Now that you think about it, your resolutions feel more like work than motivation.

Change is hard.

Maybe it’s best to start from the bottom and work up.

Reducing stress seems like a good place to start.

So. How do you do that?

Don’t worry.

With a few of these tried and tested stress relief tips, you’ll be well on your way to a less stressed future.

Begin your day as stress-free as possible.

1. Your best morning starts the night before. Wind down with a long bath or soothing music to ensure restful sleep.

2. Do what you can to ease into the morning. A little night-before prep work goes a long way. Lay out the next day’s clothes. Stash everything you need for the day by the door.

3. Get a slightly earlier start. Fifteen or twenty minutes can make all the difference on busy mornings.

Unburden your mind and body.

4. Empty your head of appointment times, chore lists, project dates, etc. Use a planner or wall calendar to ease the stress of trying to remember it all.

5. Release accumulated tension with yoga sessions or by simply getting away from your desk to stretch periodically.

6. Inhale, exhale. Shallow breathing accompanies stress. Breathe deeply to aid relaxation.

Manage your stuff.

7. Prevent stress by planning ahead. Maintain a sufficient level of daily supplies and provisions available to you and your family. Stock up for emergencies.

8. Don’t allow repair issues to sneak up on you or accumulate. Handle maintenance issues promptly.

9. Organize to alleviate panicked searches for “lost” items.

Value your own time.

10. Schedule your day sensibly.

11. Procrastination is a recipe for stress. Whatever it is; do it today, do it now.

12. Say “no” when you need to. Don’t pretend you have the time or energy for more activities or projects. Appreciate peace, quiet, and solitude.

13. Unplug. Media overload often steals time from more beneficial pursuits like quiet meditation, introspection, or uninterrupted sleep.

Pay attention to perspective.

14. Resist perfectionism. Attempts to be perfect are futile and exhausting.

15. Consider your “needs.” Ask yourself whether you really need to be stressed over something that really isn’t essential to your happiness.

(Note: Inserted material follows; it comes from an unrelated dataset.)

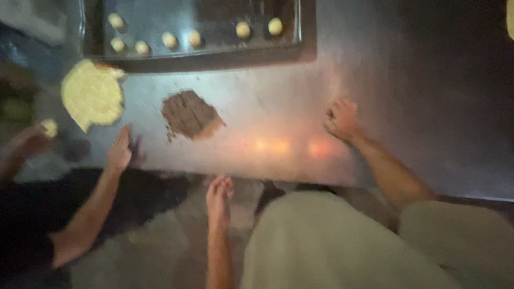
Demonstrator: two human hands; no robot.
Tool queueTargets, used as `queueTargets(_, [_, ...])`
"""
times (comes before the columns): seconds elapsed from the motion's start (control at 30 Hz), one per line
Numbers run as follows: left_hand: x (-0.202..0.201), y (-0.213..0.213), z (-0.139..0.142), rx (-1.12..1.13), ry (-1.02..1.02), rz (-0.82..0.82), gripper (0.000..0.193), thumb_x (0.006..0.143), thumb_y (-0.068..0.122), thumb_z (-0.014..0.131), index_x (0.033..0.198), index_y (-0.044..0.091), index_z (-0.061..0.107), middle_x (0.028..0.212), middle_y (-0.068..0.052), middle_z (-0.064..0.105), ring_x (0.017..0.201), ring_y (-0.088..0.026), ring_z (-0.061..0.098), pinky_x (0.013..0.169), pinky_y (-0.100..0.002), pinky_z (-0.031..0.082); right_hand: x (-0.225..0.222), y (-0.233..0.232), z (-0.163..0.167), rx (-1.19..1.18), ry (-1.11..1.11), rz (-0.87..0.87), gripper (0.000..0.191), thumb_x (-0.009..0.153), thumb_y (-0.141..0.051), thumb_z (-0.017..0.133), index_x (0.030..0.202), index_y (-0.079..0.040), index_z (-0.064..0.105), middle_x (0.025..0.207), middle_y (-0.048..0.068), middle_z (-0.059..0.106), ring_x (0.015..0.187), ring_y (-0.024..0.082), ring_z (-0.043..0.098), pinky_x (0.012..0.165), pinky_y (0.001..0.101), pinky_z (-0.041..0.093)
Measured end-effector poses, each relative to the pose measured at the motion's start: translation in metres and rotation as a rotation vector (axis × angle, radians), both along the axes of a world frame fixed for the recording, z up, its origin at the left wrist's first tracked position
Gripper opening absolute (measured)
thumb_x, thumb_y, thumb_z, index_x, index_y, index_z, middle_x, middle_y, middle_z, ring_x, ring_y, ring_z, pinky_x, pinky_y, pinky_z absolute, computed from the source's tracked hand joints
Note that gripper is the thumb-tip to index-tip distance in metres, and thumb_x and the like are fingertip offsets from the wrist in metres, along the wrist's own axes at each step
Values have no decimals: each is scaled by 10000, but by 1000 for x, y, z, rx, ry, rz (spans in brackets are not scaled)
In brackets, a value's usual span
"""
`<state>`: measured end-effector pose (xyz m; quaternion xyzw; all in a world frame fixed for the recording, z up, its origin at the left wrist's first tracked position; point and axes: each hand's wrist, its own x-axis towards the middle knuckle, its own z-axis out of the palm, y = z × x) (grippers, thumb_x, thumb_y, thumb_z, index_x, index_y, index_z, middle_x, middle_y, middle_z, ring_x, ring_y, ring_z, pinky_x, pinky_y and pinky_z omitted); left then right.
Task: The person pinches off pieces of dough, flattens them, encloses a portion of brown filling, and rolls the dough into balls by hand. The person places the finished filled dough balls onto a baking tray alongside other workers doing the same at a shared steel table.
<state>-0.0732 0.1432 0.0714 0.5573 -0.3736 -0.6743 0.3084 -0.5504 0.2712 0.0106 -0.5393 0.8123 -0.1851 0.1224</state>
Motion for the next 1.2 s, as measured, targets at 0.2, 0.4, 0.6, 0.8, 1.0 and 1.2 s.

16. Embrace gratitude. Count, journal, or meditate on your blessings.

17. Make self-compassion your goal. Shut down any self-talk that is destructive or discouraging.

Share your life.

18. Take good care of your relationships. Practice healthy communication and conflict resolution to prevent stressful breakdowns and breakups.

19. Build relationships with affirming people who aren’t prone to worry and negativity.

20. Forgive. Accept the imperfections of the world and the people in it.

21. Reap the benefits of giving, loving, sharing, collaborating, and engaging with people who need you.

Don’t wait. Take a few of these measures to de-stress.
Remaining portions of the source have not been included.